A wrap-up piece on the Brazilian documentary festival It’s All True, whose São Paulo leg I attended. In addition to the IAT films discussed - including all of Dziga Vertov’s films, only a few of which I name in the article -  I would additionally recommend two recent Israeli films: Ra’anan Alexandrowicz’s The Law in These Parts, which I wrote about for The L Magazine this past November, and Avi Mograbi’s Once I Entered a Garden, a surprising and continuously evolving film that I would like to see again before any further discussion. Fandor, May 2.

May 2, 2013
Days of Heaven (from When Movies Mattered, by Dave Kehr)

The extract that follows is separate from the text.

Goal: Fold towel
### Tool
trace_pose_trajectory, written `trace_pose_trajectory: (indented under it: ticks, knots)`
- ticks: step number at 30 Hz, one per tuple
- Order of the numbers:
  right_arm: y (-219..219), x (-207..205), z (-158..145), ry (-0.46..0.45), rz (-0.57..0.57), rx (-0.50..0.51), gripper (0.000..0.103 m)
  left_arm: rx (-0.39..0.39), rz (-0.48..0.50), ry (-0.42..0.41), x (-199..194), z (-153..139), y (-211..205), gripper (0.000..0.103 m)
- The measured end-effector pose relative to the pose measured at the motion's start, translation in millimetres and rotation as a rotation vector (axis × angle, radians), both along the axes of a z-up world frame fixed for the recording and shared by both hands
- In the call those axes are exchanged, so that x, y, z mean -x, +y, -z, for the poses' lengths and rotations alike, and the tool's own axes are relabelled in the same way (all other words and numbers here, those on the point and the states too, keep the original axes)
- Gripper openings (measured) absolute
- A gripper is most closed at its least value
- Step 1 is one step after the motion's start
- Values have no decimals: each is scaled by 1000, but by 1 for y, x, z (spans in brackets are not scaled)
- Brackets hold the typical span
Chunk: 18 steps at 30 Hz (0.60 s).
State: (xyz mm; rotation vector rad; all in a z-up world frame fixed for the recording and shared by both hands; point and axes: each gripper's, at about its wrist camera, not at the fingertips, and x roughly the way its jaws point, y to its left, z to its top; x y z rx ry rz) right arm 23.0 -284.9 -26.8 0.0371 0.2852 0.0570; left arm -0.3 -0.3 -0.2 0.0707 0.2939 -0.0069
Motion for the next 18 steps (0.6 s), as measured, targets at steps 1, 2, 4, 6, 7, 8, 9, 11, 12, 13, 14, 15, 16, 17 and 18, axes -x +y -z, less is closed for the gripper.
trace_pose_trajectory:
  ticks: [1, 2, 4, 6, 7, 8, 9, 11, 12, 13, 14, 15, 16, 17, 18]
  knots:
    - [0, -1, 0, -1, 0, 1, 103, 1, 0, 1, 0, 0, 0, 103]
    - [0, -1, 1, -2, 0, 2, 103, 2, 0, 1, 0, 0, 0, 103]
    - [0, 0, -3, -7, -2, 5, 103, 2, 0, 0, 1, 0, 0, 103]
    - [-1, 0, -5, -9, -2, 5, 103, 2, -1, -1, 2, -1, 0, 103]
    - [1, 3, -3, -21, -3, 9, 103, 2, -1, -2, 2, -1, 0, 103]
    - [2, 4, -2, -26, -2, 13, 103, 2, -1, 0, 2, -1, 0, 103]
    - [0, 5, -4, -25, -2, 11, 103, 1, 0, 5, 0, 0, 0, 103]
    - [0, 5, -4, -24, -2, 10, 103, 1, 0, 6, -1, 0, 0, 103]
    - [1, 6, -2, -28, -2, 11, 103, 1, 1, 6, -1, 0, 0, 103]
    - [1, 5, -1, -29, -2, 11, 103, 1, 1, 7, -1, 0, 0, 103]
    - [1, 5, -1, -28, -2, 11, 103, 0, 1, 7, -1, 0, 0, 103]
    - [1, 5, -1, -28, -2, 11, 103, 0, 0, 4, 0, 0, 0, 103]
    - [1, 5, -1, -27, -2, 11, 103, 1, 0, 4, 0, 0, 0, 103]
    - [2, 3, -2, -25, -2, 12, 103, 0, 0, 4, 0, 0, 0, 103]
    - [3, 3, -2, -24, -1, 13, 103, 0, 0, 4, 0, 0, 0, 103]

A review of a review by the great film critic Dave Kehr, which can be found in Kehr’s book When Movies Mattered: Reviews from a Transformative Decade. The book collects pieces that Kehr wrote for the alternative weekly paper The Chicago Reader between 1974 and 1983. Kehr can also be read each Sunday in The New York Times, for which he writes a column about new home viewing releases. The Believer, May 2013.

May 1, 2013
Memories Look at Me

A brief piece on a wonderful new Chinese film that will be playing in a weeklong theatrical run as part of the Museum of Modern Art’s ContemporAsian series, which showcases the efforts of active Asian filmmakers. Some directors previously honored in ContemporAsian have been Ying Liang, Brillante Mendoza, Edwin, Adolfo Alix, Jr., Zhao Dayong (responsible for 2008’s very strong Ghost Town), Apichatpong Weerasethakul, Tsai Ming-Liang, Jia Zhangke, Hong Sang-soo, Eric Khoo, and Rirkrit Tiravanija, as well as many others whose work I don’t yet have the pleasure of knowing. This is a valuable series. The L Magazine, May 1.